Find how many lines in the data below mention "water". Give the number only.
■ ■ ■ ■ ■
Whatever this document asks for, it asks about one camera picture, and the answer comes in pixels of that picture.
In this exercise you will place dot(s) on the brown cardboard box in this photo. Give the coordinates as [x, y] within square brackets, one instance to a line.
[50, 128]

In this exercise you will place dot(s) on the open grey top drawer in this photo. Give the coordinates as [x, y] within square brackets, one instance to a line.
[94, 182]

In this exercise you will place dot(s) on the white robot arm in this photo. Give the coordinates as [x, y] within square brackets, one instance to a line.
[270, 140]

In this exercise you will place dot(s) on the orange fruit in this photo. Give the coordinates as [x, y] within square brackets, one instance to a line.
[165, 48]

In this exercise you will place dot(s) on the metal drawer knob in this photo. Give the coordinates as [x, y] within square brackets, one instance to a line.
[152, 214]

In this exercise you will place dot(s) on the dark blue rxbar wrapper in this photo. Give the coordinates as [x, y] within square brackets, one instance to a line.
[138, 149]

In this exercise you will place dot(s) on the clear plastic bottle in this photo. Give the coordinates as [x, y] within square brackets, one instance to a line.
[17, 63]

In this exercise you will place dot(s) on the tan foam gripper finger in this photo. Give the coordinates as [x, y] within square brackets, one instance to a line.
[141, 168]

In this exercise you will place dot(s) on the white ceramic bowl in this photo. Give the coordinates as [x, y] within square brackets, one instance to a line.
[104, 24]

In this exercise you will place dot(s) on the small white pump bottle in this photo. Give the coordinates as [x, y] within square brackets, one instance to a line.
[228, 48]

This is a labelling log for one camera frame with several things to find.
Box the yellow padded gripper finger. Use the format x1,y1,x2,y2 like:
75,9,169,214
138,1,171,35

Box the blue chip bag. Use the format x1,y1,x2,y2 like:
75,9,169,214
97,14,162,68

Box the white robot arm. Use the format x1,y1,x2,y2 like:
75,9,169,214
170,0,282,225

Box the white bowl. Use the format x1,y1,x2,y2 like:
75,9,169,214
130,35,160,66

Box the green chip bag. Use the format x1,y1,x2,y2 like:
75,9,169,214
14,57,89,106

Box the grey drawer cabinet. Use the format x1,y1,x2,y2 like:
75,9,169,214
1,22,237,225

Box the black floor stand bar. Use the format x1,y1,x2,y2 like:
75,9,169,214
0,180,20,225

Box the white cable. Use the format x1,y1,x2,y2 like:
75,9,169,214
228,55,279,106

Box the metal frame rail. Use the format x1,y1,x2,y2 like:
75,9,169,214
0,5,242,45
■ ■ ■ ■ ■
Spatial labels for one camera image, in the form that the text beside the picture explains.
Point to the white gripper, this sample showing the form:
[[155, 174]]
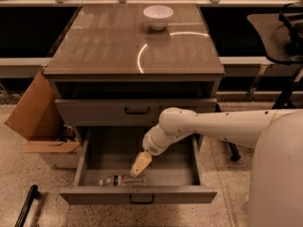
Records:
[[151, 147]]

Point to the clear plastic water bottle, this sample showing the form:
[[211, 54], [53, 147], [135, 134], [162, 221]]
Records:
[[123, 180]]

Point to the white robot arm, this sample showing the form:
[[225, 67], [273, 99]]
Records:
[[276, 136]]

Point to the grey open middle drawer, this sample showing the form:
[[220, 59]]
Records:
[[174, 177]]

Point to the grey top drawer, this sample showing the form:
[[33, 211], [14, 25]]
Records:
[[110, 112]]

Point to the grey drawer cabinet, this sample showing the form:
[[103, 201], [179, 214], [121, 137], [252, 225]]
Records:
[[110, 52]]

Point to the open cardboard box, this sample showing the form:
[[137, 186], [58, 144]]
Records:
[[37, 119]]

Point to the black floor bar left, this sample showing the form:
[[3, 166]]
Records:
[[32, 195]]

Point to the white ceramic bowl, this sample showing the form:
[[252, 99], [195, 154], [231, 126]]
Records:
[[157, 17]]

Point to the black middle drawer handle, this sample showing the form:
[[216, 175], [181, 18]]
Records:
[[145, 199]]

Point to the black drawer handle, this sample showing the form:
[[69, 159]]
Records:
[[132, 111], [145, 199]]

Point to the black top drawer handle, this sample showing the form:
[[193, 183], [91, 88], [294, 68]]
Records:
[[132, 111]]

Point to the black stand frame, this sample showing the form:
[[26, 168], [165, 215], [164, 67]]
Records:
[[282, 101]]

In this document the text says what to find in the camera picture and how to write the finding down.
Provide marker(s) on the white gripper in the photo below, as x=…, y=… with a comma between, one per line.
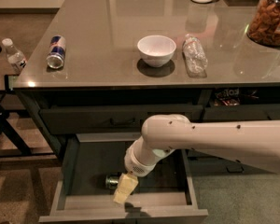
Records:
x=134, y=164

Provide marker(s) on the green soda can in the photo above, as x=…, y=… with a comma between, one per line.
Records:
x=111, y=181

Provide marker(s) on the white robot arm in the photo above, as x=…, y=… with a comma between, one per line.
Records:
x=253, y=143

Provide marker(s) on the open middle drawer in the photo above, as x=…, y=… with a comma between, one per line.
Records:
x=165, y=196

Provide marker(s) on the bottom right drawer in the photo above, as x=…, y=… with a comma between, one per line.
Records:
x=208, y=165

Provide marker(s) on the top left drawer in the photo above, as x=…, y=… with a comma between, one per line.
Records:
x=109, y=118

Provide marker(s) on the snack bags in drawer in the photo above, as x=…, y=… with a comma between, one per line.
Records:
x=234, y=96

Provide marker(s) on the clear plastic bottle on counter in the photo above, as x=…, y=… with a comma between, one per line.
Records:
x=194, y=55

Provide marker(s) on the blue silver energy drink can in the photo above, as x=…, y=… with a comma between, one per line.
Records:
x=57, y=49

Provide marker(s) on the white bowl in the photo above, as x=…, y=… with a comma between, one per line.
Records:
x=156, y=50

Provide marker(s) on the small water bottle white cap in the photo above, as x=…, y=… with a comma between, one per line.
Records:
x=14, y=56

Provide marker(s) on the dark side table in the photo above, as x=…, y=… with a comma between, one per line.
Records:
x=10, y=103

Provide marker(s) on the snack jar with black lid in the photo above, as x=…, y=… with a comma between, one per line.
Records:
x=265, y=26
■ ■ ■ ■ ■
(EXPECTED ANSWER): 2